Print, exactly as they stand, the lines below from the one that has "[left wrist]" to the one that has "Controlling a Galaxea", inclusive, leaving out the pictures.

────────────────

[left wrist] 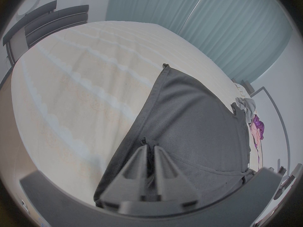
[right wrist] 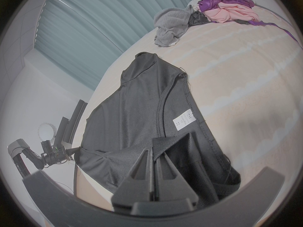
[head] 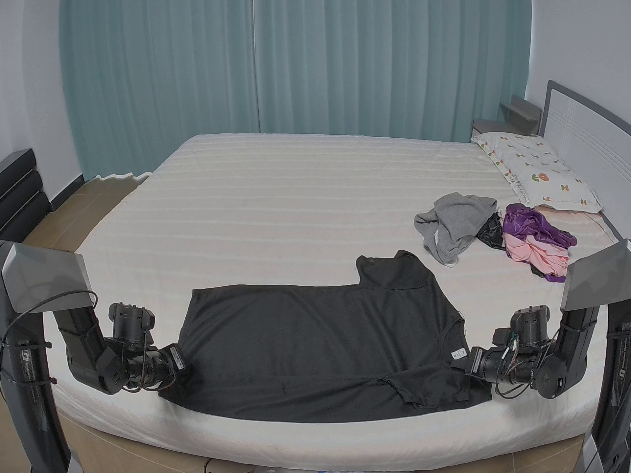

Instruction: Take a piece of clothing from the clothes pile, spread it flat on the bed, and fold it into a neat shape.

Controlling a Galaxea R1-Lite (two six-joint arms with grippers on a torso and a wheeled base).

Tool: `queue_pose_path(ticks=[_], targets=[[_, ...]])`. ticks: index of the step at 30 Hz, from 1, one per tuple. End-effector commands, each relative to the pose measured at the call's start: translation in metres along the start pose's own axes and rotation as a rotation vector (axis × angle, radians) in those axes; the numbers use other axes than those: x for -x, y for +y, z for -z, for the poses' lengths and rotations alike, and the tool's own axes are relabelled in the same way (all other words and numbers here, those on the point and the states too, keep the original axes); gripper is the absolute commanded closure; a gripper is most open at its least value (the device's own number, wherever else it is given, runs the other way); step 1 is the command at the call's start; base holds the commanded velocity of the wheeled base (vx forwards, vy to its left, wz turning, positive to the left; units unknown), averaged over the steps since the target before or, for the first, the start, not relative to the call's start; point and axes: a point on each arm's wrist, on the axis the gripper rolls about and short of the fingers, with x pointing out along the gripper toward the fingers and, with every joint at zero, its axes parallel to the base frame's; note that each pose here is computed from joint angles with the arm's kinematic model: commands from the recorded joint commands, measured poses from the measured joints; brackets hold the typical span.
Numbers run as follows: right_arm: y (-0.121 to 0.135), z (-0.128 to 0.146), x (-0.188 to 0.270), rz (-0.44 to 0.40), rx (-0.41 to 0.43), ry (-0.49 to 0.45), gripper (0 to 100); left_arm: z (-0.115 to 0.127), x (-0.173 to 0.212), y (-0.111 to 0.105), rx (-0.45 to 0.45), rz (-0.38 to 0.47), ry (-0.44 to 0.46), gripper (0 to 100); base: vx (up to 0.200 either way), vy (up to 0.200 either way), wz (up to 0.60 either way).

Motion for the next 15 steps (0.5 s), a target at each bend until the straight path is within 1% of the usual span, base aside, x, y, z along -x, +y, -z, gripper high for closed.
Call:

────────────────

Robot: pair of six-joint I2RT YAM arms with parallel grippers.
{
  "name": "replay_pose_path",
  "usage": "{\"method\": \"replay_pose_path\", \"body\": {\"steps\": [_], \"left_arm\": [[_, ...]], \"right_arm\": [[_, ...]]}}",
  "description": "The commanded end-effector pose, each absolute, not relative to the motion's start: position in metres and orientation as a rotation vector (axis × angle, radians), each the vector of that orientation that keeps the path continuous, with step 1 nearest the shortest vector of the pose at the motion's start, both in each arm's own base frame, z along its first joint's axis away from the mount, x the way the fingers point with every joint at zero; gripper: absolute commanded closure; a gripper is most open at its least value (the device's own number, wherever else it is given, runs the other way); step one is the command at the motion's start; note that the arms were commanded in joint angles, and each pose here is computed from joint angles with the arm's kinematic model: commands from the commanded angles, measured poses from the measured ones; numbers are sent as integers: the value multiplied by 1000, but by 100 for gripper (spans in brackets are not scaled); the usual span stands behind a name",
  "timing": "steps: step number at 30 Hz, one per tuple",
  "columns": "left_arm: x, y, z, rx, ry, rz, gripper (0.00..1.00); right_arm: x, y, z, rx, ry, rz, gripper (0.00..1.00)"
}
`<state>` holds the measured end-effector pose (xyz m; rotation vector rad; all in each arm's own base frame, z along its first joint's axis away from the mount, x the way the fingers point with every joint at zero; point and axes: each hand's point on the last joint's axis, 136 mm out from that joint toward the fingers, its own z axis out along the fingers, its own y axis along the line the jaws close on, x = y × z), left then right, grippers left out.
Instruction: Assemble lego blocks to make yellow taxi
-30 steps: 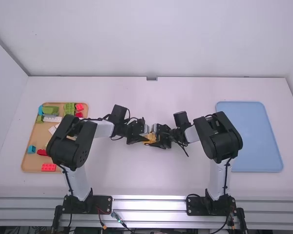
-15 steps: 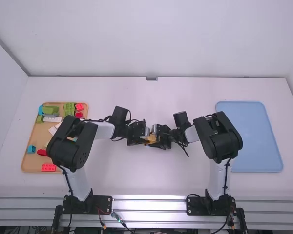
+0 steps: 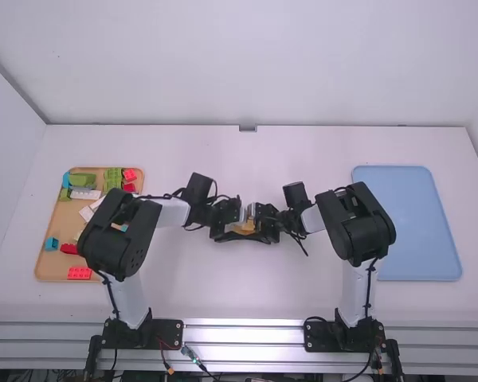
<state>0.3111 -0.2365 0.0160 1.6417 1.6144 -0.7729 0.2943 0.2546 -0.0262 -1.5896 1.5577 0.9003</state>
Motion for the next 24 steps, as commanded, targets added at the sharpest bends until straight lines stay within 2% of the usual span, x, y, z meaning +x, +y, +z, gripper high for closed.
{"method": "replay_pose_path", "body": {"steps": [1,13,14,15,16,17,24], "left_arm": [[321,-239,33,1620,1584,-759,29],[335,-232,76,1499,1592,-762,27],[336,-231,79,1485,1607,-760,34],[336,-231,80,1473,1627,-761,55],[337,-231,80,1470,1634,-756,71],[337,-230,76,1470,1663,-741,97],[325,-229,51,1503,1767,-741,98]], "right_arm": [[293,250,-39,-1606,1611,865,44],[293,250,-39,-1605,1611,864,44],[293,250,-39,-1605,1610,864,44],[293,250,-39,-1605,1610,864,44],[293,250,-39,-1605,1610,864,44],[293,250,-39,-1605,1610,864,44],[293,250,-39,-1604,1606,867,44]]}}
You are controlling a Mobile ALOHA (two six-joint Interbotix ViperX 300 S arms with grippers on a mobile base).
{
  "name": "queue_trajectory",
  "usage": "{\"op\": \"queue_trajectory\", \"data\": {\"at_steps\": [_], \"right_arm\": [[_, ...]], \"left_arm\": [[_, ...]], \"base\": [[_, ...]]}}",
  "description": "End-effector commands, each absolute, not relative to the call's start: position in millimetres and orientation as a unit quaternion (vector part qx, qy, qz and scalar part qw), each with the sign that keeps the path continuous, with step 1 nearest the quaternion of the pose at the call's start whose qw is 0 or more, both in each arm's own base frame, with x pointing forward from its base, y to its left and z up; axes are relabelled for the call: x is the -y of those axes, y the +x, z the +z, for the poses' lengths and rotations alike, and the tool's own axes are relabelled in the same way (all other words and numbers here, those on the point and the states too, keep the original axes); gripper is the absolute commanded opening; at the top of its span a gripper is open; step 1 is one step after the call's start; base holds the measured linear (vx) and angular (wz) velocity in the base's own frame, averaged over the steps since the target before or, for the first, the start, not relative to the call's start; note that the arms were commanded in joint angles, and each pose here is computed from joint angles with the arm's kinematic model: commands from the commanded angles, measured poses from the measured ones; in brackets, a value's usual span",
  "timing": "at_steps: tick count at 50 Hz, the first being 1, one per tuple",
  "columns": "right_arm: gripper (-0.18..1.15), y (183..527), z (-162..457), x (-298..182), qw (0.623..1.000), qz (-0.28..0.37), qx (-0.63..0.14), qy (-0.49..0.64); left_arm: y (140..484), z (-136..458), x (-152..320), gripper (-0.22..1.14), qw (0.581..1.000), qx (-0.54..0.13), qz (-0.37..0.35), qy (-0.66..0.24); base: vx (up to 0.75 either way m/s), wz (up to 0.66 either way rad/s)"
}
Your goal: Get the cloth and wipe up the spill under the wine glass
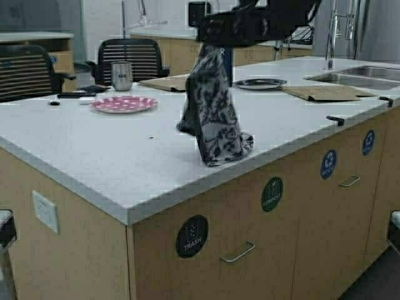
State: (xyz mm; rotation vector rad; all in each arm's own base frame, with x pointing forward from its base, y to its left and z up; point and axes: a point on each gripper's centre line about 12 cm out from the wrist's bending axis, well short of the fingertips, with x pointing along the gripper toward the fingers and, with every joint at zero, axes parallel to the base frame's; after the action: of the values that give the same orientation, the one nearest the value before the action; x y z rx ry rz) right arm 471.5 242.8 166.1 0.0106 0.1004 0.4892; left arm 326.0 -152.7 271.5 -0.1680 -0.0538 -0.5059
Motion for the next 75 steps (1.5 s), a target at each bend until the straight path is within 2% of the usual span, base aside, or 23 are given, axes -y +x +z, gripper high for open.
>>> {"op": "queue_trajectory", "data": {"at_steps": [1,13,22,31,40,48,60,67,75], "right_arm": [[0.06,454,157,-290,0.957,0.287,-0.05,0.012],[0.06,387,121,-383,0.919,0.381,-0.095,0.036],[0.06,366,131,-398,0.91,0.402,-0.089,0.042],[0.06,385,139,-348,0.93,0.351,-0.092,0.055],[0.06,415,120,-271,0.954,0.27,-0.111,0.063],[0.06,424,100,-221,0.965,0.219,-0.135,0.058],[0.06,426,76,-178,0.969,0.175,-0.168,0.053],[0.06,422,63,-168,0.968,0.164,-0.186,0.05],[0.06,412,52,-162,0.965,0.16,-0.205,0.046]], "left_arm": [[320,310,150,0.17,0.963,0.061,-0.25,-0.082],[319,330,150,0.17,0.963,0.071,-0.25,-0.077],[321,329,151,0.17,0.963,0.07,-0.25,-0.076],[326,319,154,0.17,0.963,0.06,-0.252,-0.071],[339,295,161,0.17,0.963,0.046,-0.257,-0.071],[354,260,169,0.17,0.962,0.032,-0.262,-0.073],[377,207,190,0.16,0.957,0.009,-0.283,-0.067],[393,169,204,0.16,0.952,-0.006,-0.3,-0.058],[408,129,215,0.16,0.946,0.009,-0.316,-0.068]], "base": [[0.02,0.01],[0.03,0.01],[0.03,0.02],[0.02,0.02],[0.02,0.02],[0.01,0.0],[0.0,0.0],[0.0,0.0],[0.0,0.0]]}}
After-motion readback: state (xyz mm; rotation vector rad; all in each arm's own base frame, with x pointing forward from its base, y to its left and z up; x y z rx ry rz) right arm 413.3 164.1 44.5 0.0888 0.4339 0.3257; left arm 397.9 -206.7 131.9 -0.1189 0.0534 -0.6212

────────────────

*RESULT OF THIS TASK*
[left wrist] 
[right wrist] 
[head] 

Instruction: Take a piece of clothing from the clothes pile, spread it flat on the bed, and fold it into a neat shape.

Controlling a Galaxea R1-Lite (two six-joint arms with grippers on a torso and a wheeled base).

No further output is needed for this exercise.